Repeat only these lines, exactly: the first line of the data, the line containing "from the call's", and every line between them. Pictures stay out.

(Given data Opens)

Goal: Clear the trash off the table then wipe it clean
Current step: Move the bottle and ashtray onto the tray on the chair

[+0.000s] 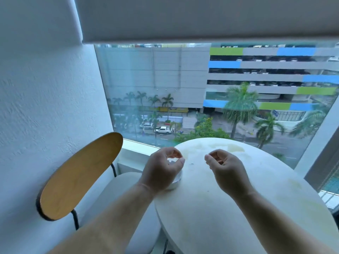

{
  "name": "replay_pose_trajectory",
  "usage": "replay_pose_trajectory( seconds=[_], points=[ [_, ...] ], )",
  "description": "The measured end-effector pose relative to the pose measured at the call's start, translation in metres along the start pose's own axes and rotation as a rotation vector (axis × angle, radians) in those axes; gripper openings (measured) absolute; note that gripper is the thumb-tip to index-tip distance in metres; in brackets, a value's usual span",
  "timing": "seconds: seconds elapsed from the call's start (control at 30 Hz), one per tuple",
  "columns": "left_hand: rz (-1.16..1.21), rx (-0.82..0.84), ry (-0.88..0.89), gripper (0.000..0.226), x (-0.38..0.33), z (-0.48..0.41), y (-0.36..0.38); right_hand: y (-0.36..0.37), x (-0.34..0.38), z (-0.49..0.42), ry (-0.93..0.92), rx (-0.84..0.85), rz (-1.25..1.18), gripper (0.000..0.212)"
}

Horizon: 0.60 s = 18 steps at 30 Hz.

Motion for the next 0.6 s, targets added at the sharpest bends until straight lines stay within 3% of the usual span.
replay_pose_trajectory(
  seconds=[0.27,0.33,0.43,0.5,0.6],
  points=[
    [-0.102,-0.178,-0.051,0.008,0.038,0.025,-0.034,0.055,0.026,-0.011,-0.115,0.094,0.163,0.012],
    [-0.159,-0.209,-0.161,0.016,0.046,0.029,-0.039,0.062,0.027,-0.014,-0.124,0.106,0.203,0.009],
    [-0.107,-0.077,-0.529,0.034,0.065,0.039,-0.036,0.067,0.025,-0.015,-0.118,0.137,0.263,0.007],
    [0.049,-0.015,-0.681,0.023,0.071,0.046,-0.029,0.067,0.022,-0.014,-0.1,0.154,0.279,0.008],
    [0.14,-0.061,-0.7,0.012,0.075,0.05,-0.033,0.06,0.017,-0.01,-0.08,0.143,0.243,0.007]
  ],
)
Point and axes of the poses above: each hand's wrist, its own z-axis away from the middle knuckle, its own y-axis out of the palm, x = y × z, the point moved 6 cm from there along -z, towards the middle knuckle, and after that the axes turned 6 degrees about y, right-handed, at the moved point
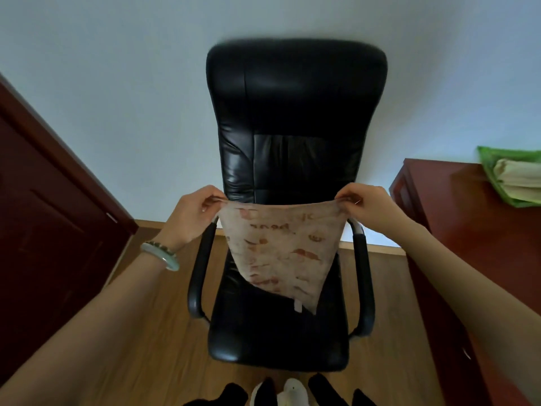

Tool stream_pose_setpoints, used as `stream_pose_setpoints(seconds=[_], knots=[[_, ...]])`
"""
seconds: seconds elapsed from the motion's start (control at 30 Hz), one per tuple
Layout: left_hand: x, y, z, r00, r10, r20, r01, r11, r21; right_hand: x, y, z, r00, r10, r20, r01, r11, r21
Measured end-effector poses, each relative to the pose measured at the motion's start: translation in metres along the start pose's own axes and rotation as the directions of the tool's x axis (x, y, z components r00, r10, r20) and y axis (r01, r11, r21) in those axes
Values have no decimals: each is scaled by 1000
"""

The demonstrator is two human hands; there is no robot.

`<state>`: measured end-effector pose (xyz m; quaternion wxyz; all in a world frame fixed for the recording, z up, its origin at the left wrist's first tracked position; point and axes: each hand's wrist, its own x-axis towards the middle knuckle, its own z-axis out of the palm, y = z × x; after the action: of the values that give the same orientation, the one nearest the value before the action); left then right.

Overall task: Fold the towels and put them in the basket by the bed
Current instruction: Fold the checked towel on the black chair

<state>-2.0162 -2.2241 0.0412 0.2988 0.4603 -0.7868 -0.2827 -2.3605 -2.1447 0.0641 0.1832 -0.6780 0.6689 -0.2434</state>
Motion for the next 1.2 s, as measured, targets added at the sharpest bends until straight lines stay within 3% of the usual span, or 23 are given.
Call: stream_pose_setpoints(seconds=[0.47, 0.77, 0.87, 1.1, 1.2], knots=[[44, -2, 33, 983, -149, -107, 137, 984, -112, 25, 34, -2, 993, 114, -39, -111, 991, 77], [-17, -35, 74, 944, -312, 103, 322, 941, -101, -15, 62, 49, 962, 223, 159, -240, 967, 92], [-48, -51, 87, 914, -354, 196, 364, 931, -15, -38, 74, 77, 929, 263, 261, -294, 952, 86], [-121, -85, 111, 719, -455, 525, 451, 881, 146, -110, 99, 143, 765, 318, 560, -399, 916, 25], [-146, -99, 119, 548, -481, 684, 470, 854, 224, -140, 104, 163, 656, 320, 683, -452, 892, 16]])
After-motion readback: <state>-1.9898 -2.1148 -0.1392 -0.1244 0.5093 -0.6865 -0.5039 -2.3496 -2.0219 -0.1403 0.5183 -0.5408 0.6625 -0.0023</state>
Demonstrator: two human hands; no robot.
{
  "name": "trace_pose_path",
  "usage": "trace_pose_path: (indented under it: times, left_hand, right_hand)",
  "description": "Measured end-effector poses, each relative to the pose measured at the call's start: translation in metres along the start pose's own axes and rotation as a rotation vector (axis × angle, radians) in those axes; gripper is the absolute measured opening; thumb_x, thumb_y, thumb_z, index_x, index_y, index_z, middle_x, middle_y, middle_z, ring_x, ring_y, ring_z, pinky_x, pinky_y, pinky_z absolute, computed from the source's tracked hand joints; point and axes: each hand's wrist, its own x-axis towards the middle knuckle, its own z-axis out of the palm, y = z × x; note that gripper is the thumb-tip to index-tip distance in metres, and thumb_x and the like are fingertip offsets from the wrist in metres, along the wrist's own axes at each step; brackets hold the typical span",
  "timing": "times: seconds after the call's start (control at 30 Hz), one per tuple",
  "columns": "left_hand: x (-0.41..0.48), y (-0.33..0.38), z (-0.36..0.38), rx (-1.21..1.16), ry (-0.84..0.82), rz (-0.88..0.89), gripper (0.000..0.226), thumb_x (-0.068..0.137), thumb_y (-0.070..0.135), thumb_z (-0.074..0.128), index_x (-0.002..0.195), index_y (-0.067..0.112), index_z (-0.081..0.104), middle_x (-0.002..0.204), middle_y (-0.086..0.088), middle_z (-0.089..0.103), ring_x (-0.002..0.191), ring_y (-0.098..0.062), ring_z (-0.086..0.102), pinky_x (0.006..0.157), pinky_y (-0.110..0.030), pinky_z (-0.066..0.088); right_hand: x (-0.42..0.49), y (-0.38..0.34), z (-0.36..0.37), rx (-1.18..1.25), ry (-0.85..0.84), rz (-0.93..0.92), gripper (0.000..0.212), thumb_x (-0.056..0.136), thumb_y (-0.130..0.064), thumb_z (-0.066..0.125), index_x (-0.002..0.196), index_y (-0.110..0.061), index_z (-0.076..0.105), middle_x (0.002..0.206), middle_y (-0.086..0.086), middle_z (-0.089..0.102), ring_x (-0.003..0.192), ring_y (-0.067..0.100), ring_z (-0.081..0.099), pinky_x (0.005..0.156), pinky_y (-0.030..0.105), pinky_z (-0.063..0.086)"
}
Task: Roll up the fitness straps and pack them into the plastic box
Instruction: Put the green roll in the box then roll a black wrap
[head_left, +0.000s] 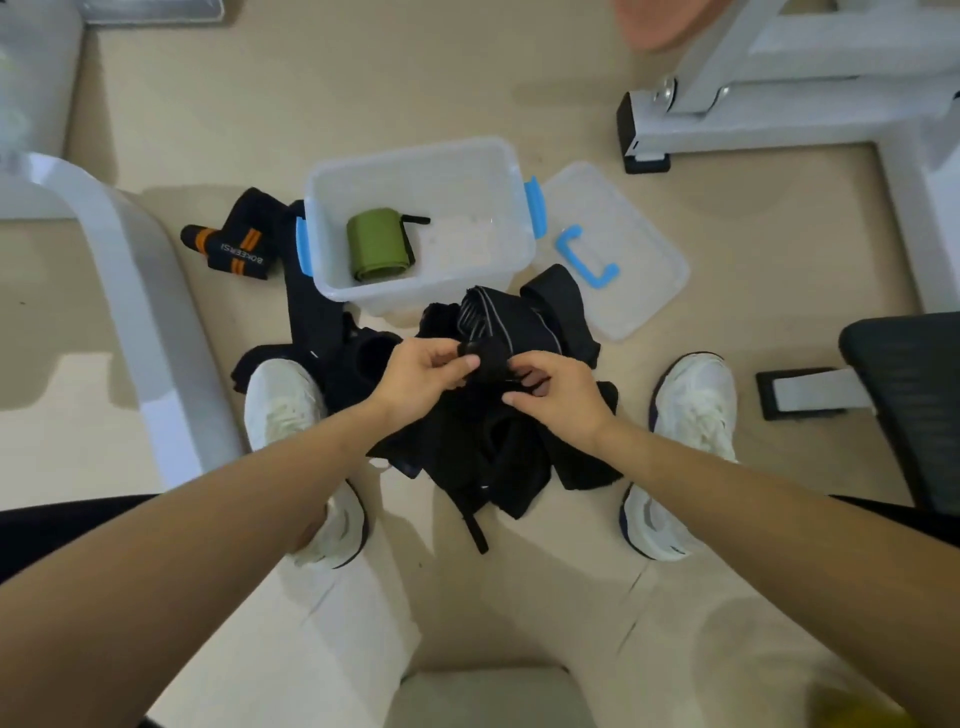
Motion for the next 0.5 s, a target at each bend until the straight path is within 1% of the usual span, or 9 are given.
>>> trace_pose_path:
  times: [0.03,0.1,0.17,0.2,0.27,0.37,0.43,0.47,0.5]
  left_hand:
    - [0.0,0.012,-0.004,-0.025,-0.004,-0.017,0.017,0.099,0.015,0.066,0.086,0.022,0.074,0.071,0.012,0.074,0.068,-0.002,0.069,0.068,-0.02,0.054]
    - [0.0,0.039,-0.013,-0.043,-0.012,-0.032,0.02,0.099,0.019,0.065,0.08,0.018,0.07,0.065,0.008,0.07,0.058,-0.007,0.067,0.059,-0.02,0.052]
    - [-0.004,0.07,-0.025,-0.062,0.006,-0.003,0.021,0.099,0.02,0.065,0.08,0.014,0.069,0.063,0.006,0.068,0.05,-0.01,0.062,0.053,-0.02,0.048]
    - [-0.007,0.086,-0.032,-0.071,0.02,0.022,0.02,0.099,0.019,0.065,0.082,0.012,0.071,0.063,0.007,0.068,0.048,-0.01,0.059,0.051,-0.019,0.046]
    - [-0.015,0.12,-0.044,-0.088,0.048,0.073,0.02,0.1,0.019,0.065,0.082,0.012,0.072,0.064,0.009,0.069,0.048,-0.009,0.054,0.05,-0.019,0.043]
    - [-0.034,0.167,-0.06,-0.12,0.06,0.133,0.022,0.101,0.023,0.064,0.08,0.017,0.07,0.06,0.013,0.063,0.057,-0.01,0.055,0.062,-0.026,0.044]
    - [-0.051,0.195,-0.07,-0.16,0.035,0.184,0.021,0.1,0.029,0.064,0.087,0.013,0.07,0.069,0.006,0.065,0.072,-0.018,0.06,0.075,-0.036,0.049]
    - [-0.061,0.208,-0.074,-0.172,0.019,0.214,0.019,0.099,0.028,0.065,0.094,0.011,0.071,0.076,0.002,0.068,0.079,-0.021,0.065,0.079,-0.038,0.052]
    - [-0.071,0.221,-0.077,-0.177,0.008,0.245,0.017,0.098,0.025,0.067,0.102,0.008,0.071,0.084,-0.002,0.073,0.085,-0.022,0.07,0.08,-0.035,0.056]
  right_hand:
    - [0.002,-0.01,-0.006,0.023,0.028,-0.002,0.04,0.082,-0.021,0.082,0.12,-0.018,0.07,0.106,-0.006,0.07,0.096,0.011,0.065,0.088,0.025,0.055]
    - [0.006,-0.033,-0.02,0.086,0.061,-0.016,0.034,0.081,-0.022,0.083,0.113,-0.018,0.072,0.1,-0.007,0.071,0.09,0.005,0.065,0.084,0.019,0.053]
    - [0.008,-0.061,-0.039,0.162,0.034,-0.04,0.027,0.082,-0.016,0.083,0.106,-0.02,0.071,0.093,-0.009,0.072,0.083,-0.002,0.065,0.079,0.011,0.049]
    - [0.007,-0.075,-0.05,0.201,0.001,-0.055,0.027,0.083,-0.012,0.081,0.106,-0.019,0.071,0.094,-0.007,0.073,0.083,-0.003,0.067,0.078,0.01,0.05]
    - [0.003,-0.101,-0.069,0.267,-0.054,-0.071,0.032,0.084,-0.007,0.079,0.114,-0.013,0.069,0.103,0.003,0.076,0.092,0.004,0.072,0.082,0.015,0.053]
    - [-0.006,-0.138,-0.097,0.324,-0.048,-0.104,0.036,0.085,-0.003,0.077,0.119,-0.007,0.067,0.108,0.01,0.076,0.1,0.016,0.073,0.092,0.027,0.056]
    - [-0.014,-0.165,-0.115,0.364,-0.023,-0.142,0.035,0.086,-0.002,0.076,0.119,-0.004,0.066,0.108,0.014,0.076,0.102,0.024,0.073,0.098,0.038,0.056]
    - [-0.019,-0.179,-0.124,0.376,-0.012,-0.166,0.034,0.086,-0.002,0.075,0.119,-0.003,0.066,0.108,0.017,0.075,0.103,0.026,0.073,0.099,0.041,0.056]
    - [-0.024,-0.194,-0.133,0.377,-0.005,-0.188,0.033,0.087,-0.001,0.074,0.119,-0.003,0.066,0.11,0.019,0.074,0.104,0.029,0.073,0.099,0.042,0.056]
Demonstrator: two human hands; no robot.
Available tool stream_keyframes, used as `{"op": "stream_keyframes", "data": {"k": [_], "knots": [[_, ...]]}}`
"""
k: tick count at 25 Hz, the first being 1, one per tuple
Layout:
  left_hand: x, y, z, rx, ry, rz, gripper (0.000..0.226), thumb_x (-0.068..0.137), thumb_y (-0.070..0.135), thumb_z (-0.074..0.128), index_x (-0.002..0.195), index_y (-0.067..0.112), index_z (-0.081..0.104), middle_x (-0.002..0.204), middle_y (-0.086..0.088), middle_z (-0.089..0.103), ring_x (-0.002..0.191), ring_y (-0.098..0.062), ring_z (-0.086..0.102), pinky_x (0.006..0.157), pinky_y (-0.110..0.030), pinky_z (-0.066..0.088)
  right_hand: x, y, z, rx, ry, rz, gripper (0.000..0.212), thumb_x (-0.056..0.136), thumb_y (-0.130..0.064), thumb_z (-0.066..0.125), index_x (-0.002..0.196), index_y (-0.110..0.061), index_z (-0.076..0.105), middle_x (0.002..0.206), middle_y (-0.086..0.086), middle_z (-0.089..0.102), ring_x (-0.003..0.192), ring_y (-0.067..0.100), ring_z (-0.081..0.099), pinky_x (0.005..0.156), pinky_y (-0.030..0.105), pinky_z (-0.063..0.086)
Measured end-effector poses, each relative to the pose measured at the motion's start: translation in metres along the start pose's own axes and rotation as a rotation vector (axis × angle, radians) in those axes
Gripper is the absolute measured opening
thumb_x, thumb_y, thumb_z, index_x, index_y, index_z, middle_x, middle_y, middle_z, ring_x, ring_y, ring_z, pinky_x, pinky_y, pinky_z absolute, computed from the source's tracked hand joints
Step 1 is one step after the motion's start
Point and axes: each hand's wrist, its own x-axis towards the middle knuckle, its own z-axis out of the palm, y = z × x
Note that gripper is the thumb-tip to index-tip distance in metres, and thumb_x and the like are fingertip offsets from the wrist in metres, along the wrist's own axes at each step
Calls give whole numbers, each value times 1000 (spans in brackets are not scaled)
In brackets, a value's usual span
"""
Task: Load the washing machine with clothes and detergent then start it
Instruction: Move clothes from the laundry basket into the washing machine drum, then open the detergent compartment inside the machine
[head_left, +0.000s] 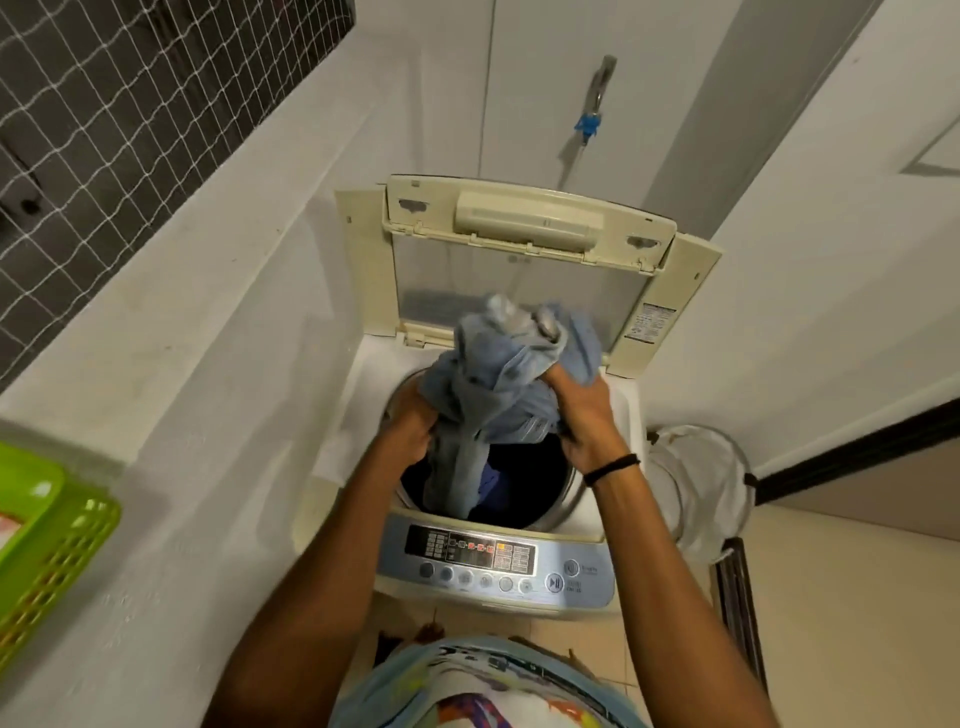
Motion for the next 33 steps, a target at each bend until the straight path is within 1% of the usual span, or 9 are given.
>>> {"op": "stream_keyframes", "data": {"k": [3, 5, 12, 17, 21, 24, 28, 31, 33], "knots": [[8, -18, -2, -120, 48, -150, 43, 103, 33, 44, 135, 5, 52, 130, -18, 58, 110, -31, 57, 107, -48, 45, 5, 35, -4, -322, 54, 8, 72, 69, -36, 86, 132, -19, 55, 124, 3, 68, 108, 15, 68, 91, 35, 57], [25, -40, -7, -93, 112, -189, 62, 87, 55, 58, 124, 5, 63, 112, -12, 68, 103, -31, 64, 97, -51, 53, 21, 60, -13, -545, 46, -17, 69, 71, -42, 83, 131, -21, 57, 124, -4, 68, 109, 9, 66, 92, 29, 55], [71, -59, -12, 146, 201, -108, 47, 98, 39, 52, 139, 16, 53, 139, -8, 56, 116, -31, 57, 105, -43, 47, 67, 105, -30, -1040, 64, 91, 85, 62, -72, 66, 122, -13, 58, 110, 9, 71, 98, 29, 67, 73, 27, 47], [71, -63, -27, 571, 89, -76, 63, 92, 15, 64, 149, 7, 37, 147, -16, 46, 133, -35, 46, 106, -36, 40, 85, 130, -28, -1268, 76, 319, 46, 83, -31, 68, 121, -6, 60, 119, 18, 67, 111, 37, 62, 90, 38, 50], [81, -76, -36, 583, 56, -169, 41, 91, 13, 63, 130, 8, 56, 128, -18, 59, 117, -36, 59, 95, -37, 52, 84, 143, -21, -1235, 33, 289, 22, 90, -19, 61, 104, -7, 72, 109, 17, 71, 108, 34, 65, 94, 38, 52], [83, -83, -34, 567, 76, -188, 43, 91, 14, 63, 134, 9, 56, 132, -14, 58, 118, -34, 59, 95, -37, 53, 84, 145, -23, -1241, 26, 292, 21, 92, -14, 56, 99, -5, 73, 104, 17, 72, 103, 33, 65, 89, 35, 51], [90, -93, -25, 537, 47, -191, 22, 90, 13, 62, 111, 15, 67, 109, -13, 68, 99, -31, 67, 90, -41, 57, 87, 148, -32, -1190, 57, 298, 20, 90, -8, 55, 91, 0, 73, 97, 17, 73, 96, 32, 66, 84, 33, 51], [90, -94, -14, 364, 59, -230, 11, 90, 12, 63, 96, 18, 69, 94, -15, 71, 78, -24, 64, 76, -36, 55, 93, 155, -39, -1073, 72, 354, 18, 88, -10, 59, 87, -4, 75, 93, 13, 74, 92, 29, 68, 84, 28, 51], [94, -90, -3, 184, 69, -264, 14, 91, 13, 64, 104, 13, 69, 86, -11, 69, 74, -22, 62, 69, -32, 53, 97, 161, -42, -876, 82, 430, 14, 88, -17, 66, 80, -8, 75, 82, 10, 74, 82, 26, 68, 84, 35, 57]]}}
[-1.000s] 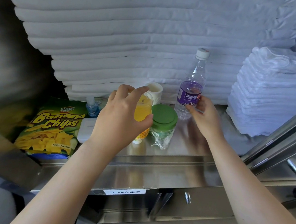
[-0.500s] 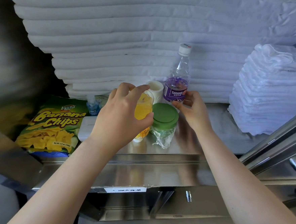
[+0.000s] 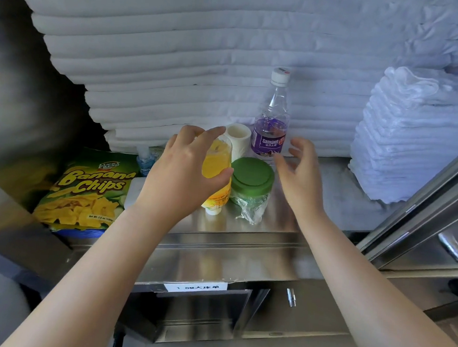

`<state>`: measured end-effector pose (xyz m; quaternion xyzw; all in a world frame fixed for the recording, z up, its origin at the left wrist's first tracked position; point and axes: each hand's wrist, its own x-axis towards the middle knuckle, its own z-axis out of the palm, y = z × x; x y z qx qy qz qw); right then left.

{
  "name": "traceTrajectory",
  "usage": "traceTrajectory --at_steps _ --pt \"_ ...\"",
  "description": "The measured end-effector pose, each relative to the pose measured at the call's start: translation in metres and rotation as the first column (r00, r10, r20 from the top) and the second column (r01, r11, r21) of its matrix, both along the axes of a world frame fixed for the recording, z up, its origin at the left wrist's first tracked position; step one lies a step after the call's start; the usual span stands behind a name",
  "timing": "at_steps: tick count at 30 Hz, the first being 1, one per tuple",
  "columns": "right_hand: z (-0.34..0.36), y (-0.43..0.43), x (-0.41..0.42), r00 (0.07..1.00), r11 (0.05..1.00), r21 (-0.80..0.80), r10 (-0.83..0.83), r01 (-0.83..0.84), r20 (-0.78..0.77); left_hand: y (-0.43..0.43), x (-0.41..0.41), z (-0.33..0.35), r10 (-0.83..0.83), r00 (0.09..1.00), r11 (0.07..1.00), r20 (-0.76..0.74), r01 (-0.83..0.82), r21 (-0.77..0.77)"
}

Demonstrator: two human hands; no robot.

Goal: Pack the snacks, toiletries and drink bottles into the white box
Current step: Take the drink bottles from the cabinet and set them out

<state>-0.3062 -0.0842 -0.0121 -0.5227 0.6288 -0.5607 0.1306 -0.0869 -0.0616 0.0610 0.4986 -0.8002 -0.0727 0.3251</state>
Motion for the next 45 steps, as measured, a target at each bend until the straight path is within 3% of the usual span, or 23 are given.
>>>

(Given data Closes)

- Exercise solution:
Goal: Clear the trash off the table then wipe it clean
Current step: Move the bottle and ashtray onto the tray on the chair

[+0.000s] 

{
  "name": "replay_pose_trajectory",
  "usage": "replay_pose_trajectory( seconds=[_], points=[ [_, ...] ], )",
  "description": "The measured end-effector pose relative to the pose measured at the call's start, translation in metres along the start pose's own axes and rotation as a rotation vector (axis × angle, radians) in those axes; gripper openings (measured) absolute; note that gripper is the thumb-tip to index-tip distance in metres; in brackets, a value's usual span",
  "timing": "seconds: seconds elapsed from the call's start (control at 30 Hz), one per tuple",

The answer requires no additions.